> Activity:
Every line holding the word "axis" should be copied from the material.

> Exercise data:
___
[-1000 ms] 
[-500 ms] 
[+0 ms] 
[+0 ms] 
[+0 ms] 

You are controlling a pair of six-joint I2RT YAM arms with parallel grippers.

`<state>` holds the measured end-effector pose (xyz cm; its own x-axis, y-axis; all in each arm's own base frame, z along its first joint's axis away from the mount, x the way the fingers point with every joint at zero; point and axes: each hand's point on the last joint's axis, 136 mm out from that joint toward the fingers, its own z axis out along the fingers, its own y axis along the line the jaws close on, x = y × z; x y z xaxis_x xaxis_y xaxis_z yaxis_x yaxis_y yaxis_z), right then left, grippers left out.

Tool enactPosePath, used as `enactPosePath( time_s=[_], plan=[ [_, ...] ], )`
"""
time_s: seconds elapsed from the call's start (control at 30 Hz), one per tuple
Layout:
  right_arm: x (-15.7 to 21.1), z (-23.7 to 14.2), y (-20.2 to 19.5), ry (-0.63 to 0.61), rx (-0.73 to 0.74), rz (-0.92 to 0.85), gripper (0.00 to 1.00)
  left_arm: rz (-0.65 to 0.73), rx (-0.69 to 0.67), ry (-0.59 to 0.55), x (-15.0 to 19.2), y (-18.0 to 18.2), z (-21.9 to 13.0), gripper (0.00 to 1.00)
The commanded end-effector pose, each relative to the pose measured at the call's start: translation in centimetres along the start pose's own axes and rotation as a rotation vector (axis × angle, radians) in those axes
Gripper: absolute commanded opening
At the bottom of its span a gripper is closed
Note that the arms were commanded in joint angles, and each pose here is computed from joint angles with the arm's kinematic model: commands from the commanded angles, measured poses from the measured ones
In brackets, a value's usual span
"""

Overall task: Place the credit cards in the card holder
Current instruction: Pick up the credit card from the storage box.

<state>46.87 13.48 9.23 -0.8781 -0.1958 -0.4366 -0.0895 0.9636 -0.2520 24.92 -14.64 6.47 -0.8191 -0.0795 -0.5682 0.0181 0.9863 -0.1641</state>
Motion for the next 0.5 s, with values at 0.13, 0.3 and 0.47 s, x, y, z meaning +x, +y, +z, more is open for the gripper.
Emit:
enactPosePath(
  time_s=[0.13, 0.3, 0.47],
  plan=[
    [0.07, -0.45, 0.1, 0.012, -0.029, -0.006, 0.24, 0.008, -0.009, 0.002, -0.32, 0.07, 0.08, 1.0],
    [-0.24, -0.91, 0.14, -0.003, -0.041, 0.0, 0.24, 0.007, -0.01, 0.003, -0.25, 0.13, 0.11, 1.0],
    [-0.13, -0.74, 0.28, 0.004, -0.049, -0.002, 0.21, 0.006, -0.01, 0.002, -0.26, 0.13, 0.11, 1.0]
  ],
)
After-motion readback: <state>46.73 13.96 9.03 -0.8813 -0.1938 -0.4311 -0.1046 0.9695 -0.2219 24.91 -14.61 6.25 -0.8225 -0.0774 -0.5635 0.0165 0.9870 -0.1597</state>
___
> Exercise answer:
`<state>` holds the measured end-effector pose (xyz cm; its own x-axis, y-axis; all in each arm's own base frame, z along its first joint's axis away from the mount, x the way the fingers point with every joint at zero; point and axes: each hand's point on the last joint's axis, 136 mm out from that joint toward the fingers, its own z axis out along the fingers, its own y axis along the line the jaws close on, x = y × z; x y z xaxis_x xaxis_y xaxis_z yaxis_x yaxis_y yaxis_z), right then left, grippers left out.
The commanded end-effector pose, each relative to the pose measured at the call's start: translation in centimetres along the start pose's own axes and rotation as a rotation vector (axis × angle, radians) in those axes

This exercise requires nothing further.